#### THE TASK:
Present the lines below again, exactly as they stand.

#### RECORDED DATA:
________________
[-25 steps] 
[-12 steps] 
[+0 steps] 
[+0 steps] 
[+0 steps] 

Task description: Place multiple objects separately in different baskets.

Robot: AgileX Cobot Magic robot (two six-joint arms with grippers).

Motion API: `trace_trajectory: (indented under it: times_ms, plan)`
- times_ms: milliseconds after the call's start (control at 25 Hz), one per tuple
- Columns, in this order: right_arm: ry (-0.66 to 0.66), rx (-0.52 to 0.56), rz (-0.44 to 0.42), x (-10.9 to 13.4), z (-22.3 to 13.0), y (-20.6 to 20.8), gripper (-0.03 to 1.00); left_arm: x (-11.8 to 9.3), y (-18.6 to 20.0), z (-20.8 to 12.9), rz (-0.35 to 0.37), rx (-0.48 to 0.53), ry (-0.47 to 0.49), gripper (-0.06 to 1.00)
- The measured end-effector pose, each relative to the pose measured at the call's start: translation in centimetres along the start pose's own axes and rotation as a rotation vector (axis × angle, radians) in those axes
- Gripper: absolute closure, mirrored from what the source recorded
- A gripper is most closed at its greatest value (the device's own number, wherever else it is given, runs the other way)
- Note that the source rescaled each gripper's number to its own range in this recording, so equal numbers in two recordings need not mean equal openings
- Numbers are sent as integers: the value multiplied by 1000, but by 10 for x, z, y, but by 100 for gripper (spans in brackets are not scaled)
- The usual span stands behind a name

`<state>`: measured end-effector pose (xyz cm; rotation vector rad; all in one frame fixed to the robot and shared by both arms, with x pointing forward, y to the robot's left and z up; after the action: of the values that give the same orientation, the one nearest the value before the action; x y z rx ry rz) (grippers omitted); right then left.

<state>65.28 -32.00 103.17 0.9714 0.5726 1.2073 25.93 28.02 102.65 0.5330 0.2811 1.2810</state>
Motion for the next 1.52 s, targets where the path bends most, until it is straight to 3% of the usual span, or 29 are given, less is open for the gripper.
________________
#### WRITTEN SOLUTION:
[-25 steps] 
[-12 steps] 
[+0 steps] 
[+0 steps] 
[+0 steps] 

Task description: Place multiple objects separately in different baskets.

Robot: AgileX Cobot Magic robot (two six-joint arms with grippers).

Motion API: `trace_trajectory: (indented under it: times_ms, plan)`
- times_ms: milliseconds after the call's start (control at 25 Hz), one per tuple
- Columns, in this order: right_arm: ry (-0.66 to 0.66), rx (-0.52 to 0.56), rz (-0.44 to 0.42), x (-10.9 to 13.4), z (-22.3 to 13.0), y (-20.6 to 20.8), gripper (-0.03 to 1.00); left_arm: x (-11.8 to 9.3), y (-18.6 to 20.0), z (-20.8 to 12.9), rz (-0.35 to 0.37), rx (-0.48 to 0.53), ry (-0.47 to 0.49), gripper (-0.06 to 1.00)
- The measured end-effector pose, each relative to the pose measured at the call's start: translation in centimetres along the start pose's own axes and rotation as a rotation vector (axis × angle, radians) in those axes
- Gripper: absolute closure, mirrored from what the source recorded
- A gripper is most closed at its greatest value (the device's own number, wherever else it is given, runs the other way)
- Note that the source rescaled each gripper's number to its own range in this recording, so equal numbers in two recordings need not mean equal openings
- Numbers are sent as integers: the value multiplied by 1000, but by 10 for x, z, y, but by 100 for gripper (spans in brackets are not scaled)
- The usual span stands behind a name

`<state>`: measured end-effector pose (xyz cm; rotation vector rad; all in one frame fixed to the robot and shared by both arms, with x pointing forward, y to the robot's left and z up; after the action: of the values that give the same orientation, the one nearest the value before the action; x y z rx ry rz) (grippers omitted); right then left.

<state>65.28 -32.00 103.17 0.9714 0.5726 1.2073 25.93 28.02 102.65 0.5330 0.2811 1.2810</state>
Motion for the next 1.52 s, targets where the path bends most, until it is straight to 3% of the usual span, or 29 are given, less is open for the gripper.

Work on this exercise is finished.